Material to process:
•••

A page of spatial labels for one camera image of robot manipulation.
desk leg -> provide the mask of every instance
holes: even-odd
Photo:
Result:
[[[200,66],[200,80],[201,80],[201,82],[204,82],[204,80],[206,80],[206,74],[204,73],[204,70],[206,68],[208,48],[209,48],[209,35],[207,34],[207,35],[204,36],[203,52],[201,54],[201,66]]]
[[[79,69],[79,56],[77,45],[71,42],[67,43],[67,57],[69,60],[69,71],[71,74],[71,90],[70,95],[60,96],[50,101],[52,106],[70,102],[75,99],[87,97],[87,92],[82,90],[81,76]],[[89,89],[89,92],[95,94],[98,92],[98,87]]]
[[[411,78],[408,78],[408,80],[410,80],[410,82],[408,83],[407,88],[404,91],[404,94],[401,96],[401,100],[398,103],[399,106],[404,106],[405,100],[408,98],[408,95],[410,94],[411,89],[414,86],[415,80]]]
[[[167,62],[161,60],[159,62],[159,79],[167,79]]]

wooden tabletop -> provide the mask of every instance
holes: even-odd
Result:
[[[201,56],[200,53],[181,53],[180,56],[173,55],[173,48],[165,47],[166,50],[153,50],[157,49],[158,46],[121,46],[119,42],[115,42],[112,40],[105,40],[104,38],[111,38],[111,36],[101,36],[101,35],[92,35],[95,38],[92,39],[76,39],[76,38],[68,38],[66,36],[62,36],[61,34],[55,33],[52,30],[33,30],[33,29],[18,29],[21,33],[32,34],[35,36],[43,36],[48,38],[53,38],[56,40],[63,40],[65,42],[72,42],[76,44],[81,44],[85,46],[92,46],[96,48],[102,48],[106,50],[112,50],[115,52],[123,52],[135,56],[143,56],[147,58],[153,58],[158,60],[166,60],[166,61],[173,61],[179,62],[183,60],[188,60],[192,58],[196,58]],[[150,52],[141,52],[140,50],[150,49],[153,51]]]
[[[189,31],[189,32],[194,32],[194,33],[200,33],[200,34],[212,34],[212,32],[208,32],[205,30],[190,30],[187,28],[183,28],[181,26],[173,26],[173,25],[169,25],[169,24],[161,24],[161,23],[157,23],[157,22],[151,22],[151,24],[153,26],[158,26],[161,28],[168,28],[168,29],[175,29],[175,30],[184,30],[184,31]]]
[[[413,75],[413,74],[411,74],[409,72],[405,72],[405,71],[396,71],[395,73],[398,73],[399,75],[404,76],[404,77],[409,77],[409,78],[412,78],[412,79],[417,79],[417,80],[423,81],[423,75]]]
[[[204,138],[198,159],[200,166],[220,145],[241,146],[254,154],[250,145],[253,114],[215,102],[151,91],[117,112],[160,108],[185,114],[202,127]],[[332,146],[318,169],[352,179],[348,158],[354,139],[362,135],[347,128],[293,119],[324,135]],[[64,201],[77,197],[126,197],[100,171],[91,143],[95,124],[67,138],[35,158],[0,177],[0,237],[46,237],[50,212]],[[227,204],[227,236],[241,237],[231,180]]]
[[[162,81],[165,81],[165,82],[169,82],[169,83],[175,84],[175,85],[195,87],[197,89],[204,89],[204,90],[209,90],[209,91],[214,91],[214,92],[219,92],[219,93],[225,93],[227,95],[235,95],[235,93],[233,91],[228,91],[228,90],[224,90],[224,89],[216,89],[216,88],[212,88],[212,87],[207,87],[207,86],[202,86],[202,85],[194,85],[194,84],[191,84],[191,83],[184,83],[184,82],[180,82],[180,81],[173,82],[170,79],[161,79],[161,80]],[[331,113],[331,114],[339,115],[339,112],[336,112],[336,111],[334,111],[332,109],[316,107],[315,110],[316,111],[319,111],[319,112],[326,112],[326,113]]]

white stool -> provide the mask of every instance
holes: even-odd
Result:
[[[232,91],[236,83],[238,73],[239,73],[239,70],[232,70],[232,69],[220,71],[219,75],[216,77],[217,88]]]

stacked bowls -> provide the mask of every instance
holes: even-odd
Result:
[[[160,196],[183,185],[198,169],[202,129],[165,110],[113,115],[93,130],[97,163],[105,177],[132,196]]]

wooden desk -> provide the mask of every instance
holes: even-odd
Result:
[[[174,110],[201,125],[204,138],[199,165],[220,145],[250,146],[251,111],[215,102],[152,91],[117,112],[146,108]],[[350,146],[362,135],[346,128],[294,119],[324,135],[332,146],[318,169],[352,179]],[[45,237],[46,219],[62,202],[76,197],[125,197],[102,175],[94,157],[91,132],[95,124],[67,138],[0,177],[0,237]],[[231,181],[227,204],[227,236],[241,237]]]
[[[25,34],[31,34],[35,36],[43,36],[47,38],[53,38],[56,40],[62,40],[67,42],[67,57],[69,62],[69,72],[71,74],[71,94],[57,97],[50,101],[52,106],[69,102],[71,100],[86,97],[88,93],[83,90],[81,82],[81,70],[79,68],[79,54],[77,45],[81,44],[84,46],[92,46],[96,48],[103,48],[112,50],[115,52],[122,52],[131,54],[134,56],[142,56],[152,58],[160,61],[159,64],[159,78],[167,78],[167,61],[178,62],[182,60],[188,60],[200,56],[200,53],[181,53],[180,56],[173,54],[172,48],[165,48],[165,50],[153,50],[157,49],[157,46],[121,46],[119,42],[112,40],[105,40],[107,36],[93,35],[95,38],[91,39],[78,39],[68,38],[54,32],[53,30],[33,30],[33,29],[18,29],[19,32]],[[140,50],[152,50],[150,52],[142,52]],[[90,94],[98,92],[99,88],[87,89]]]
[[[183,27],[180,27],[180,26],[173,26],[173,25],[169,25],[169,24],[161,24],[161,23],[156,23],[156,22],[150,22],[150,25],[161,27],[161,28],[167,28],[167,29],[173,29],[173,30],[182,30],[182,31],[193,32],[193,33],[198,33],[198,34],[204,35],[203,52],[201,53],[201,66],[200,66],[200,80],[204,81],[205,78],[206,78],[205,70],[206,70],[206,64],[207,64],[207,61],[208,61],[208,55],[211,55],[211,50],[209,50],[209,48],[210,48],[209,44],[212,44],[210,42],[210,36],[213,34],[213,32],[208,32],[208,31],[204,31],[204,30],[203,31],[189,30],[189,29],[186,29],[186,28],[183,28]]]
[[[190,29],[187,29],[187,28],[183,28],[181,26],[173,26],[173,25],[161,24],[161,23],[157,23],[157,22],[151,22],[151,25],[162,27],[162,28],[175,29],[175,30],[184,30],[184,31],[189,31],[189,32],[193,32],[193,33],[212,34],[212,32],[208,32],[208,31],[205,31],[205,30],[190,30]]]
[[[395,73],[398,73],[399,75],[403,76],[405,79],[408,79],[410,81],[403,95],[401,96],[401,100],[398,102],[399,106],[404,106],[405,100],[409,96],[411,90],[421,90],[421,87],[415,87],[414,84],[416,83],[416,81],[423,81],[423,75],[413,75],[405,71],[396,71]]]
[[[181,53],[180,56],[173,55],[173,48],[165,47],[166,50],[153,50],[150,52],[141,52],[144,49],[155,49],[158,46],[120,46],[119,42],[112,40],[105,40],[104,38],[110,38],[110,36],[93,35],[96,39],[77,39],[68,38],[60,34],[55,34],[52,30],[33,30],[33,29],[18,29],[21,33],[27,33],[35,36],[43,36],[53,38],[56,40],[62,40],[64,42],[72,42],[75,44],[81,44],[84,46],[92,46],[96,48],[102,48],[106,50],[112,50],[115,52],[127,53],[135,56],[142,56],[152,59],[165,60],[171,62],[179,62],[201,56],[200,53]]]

•••

Activity: Reproduce each of the entries exactly, omitting none.

Response:
A page of spatial labels for one camera image of robot manipulation.
desk leg -> provide the mask of every instance
holes: even-odd
Photo:
Result:
[[[200,66],[200,80],[201,80],[201,82],[204,82],[204,80],[206,80],[206,74],[204,73],[204,70],[206,68],[208,48],[209,48],[209,35],[207,34],[207,35],[204,36],[203,52],[201,54],[201,66]]]
[[[79,69],[79,56],[77,45],[71,42],[67,43],[67,57],[69,60],[69,71],[71,74],[71,90],[70,95],[60,96],[50,101],[52,106],[70,102],[75,99],[87,97],[87,92],[82,90],[81,76]],[[89,89],[89,92],[95,94],[98,92],[98,87]]]
[[[411,78],[408,78],[408,80],[410,80],[410,82],[408,83],[407,88],[404,91],[404,94],[401,96],[401,100],[398,103],[399,106],[404,106],[405,100],[408,98],[408,95],[410,94],[411,89],[414,86],[415,80]]]
[[[167,62],[161,60],[159,62],[159,79],[167,79]]]

wooden tabletop -> provide the mask of every instance
holes: even-odd
Result:
[[[201,56],[200,53],[181,53],[180,56],[173,55],[173,48],[165,47],[166,50],[153,50],[157,49],[158,46],[121,46],[119,42],[115,42],[112,40],[105,40],[104,38],[111,38],[111,36],[101,36],[101,35],[92,35],[95,38],[92,39],[76,39],[76,38],[68,38],[66,36],[62,36],[61,34],[55,33],[52,30],[33,30],[33,29],[18,29],[21,33],[32,34],[35,36],[43,36],[48,38],[53,38],[56,40],[63,40],[65,42],[72,42],[76,44],[81,44],[85,46],[92,46],[96,48],[102,48],[106,50],[112,50],[115,52],[123,52],[135,56],[143,56],[147,58],[153,58],[158,60],[166,60],[166,61],[173,61],[179,62],[183,60],[188,60],[192,58],[196,58]],[[150,52],[141,52],[140,50],[150,49],[153,51]]]
[[[189,31],[189,32],[194,32],[194,33],[200,33],[200,34],[212,34],[212,32],[208,32],[205,30],[190,30],[187,28],[183,28],[181,26],[173,26],[173,25],[169,25],[169,24],[161,24],[161,23],[157,23],[157,22],[151,22],[151,24],[153,26],[158,26],[161,28],[168,28],[168,29],[175,29],[175,30],[184,30],[184,31]]]
[[[413,75],[413,74],[411,74],[409,72],[405,72],[405,71],[396,71],[395,73],[398,73],[399,75],[404,76],[404,77],[409,77],[409,78],[412,78],[412,79],[417,79],[417,80],[423,81],[423,75]]]
[[[204,138],[198,159],[200,166],[220,145],[241,146],[254,154],[250,145],[253,114],[215,102],[151,91],[117,112],[160,108],[185,114],[202,127]],[[332,146],[318,169],[352,179],[348,158],[354,139],[362,135],[347,128],[293,119],[324,135]],[[64,201],[77,197],[126,197],[100,171],[91,143],[95,124],[67,138],[35,158],[0,177],[0,237],[46,237],[50,212]],[[227,204],[227,236],[241,237],[231,180]]]
[[[162,81],[165,81],[165,82],[169,82],[169,83],[175,84],[175,85],[195,87],[197,89],[204,89],[204,90],[209,90],[209,91],[214,91],[214,92],[219,92],[219,93],[225,93],[227,95],[235,95],[235,93],[233,91],[228,91],[228,90],[224,90],[224,89],[216,89],[216,88],[212,88],[212,87],[207,87],[207,86],[202,86],[202,85],[194,85],[194,84],[191,84],[191,83],[184,83],[184,82],[180,82],[180,81],[173,82],[170,79],[161,79],[161,80]],[[331,113],[331,114],[339,115],[339,112],[336,112],[336,111],[334,111],[332,109],[316,107],[315,110],[316,111],[319,111],[319,112],[326,112],[326,113]]]

white stool -> provide the mask of every instance
holes: even-odd
Result:
[[[232,91],[236,83],[238,73],[239,73],[239,70],[232,70],[232,69],[220,71],[219,75],[216,77],[217,88]]]

stacked bowls -> provide the mask of every instance
holes: even-odd
Result:
[[[160,196],[183,185],[198,169],[202,129],[165,110],[113,115],[93,130],[97,163],[105,177],[132,196]]]

wooden desk -> provide the mask of every instance
holes: even-odd
Result:
[[[174,110],[201,125],[204,138],[199,165],[220,145],[250,146],[251,111],[215,102],[152,91],[117,112],[146,108]],[[350,146],[362,135],[346,128],[294,119],[324,135],[332,146],[318,169],[352,179]],[[45,237],[46,219],[62,202],[76,197],[125,197],[102,175],[94,157],[91,132],[95,124],[67,138],[0,177],[0,237]],[[231,181],[227,204],[227,236],[241,237]]]
[[[25,34],[31,34],[35,36],[43,36],[47,38],[53,38],[56,40],[62,40],[67,42],[67,57],[69,62],[69,72],[71,74],[71,94],[57,97],[50,101],[52,106],[69,102],[71,100],[86,97],[88,93],[83,90],[81,82],[81,70],[79,68],[79,54],[77,45],[81,44],[84,46],[92,46],[96,48],[103,48],[112,50],[115,52],[122,52],[131,54],[134,56],[142,56],[152,58],[160,61],[159,64],[159,78],[167,78],[167,61],[178,62],[182,60],[188,60],[200,56],[200,53],[181,53],[180,56],[173,54],[172,48],[165,48],[165,50],[153,50],[157,49],[157,46],[121,46],[119,42],[112,40],[105,40],[107,36],[93,35],[95,38],[91,39],[78,39],[68,38],[54,32],[53,30],[33,30],[33,29],[18,29],[19,32]],[[140,50],[152,50],[150,52],[142,52]],[[90,94],[98,92],[99,88],[87,89]]]
[[[183,27],[180,27],[180,26],[173,26],[173,25],[169,25],[169,24],[161,24],[161,23],[156,23],[156,22],[150,22],[150,25],[161,27],[161,28],[167,28],[167,29],[173,29],[173,30],[182,30],[182,31],[193,32],[193,33],[198,33],[198,34],[204,35],[203,52],[201,53],[201,66],[200,66],[200,80],[204,81],[205,78],[206,78],[205,70],[206,70],[206,64],[207,64],[207,61],[208,61],[208,55],[211,55],[211,50],[209,50],[209,48],[210,48],[209,44],[212,44],[210,42],[210,36],[213,34],[213,32],[208,32],[208,31],[204,31],[204,30],[203,31],[189,30],[189,29],[186,29],[186,28],[183,28]]]
[[[190,29],[187,29],[187,28],[183,28],[181,26],[173,26],[173,25],[161,24],[161,23],[157,23],[157,22],[151,22],[151,25],[162,27],[162,28],[175,29],[175,30],[184,30],[184,31],[189,31],[189,32],[193,32],[193,33],[212,34],[212,32],[208,32],[208,31],[205,31],[205,30],[190,30]]]
[[[395,73],[398,73],[399,75],[403,76],[405,79],[408,79],[410,81],[403,95],[401,96],[401,100],[398,102],[399,106],[404,106],[405,100],[409,96],[411,90],[421,90],[421,87],[415,87],[414,84],[416,83],[416,81],[423,81],[423,75],[413,75],[405,71],[396,71]]]
[[[181,53],[180,56],[173,55],[173,48],[165,47],[166,50],[153,50],[150,52],[141,52],[144,49],[155,49],[158,46],[120,46],[119,42],[112,40],[105,40],[104,38],[110,38],[110,36],[93,35],[96,39],[77,39],[68,38],[60,34],[55,34],[52,30],[33,30],[33,29],[18,29],[21,33],[27,33],[35,36],[43,36],[53,38],[56,40],[62,40],[64,42],[72,42],[75,44],[81,44],[84,46],[92,46],[96,48],[102,48],[106,50],[112,50],[115,52],[127,53],[135,56],[142,56],[152,59],[165,60],[171,62],[179,62],[201,56],[200,53]]]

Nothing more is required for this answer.